The HTTP control surface for lifecycle now supports runtime schedule changes:

  • GET /admin/databases/{db}/mvcc
  • POST /admin/databases/{db}/mvcc/pause
  • POST /admin/databases/{db}/mvcc/resume
  • POST /admin/databases/{db}/mvcc/prune
  • POST /admin/databases/{db}/mvcc/schedule

These routes are protected by admin permission when security is enabled.

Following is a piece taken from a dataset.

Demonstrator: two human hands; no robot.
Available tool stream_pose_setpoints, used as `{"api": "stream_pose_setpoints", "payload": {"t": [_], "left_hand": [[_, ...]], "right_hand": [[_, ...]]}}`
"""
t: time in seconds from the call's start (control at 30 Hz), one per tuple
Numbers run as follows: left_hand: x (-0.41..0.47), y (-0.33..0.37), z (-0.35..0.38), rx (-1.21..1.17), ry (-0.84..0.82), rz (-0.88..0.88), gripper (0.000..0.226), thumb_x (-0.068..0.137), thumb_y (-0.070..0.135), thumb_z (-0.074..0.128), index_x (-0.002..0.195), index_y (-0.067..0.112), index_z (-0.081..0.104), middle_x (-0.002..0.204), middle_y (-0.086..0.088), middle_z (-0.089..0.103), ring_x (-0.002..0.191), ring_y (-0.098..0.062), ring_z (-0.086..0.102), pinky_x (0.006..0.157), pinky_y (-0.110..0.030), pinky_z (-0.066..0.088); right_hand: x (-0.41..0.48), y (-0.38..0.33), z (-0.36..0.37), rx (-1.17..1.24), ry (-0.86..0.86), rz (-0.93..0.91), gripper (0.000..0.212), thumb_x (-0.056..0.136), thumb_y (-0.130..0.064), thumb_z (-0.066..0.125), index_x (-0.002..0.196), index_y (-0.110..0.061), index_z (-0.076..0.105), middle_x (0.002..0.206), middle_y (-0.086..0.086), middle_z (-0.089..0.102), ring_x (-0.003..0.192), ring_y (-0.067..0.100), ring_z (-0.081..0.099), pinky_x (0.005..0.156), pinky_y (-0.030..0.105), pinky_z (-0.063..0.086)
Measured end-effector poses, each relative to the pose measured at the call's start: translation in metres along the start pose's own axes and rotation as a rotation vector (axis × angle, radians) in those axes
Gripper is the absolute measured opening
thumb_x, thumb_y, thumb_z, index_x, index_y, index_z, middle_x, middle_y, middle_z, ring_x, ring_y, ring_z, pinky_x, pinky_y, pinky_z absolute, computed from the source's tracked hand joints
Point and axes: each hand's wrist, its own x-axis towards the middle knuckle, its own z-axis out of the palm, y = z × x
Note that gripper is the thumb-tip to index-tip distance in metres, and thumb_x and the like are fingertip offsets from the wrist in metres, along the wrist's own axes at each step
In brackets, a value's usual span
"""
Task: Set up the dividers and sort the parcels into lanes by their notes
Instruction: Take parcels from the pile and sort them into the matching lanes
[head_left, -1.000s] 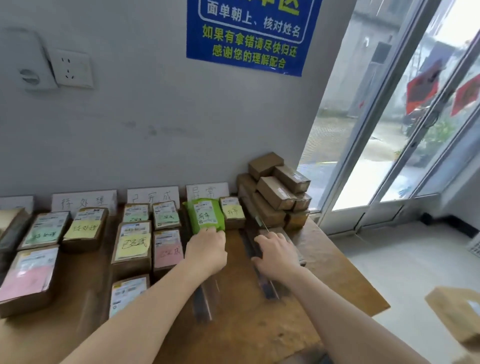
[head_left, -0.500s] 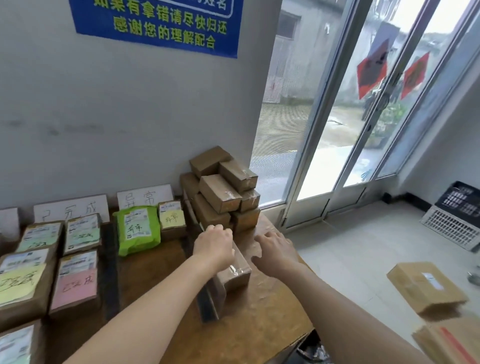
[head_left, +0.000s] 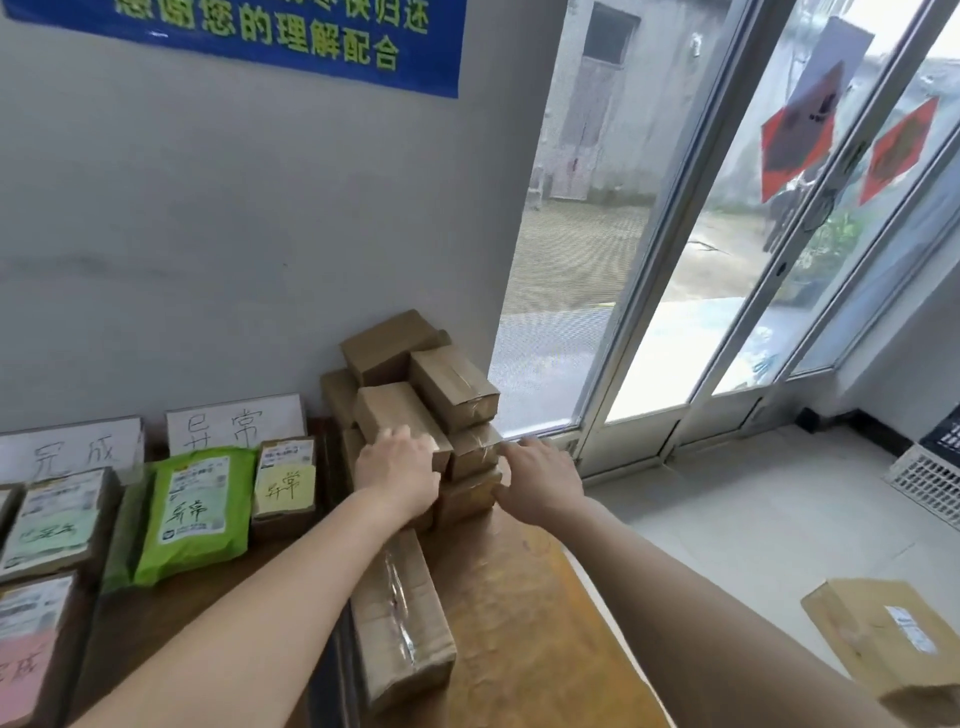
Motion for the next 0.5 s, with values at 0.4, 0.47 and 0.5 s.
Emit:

The schedule endpoint is intentionally operator-facing: it allows the UI to slow, disable, or re-enable automatic lifecycle work without server restart.

Query Protection Model

The current protection model is pragmatic rather than fully admission-controlled.

What is protected now:

  • search mutation callbacks no longer spawn one goroutine per write event
  • embedding wakeups are debounced and remain pull-based
  • lifecycle automatic work can be paused or disabled entirely

What still matters operationally:

  • manual prune can still be expensive on a heavily churned store
  • lifecycle work still touches storage and should be scheduled with awareness of ingest and query peaks
  • pinned readers can delay the most aggressive tombstone compaction path

The right operator posture is:

  • use scheduled mode for steady-state maintenance
  • use manual-only mode for large ingest windows or incident mitigation
  • monitor reader age, debt bytes, stale-plan skips, and prune duration before making the cadence more aggressive

Why Debounce and Scheduling Are Separate Controls

These controls solve different problems.

Debounce solves burst amplification:

  • many writes arrive close together
  • background work should collapse that burst into fewer units of work

Scheduling solves maintenance placement:

  • some work is intrinsically long-running or storage-heavy
  • operators need control over when it runs, not just how often it is triggered

NornicDB now uses both:

  • debounce for mutation-driven indexing and worker wakeups
  • scheduling for MVCC lifecycle maintenance

Stress Testing Strategy

The current storage test strategy for this area focuses on two failure classes:

  1. ghost-history retention Repeated update, delete, and recreate churn should not leave an unbounded retained MVCC chain after prune.

  2. write-path amplification Mutation-triggered background workers should not scale linearly with every event burst.

Real-engine churn tests in the storage package are the preferred guardrail for the first class because they exercise actual Badger MVCC records, not just planner mocks.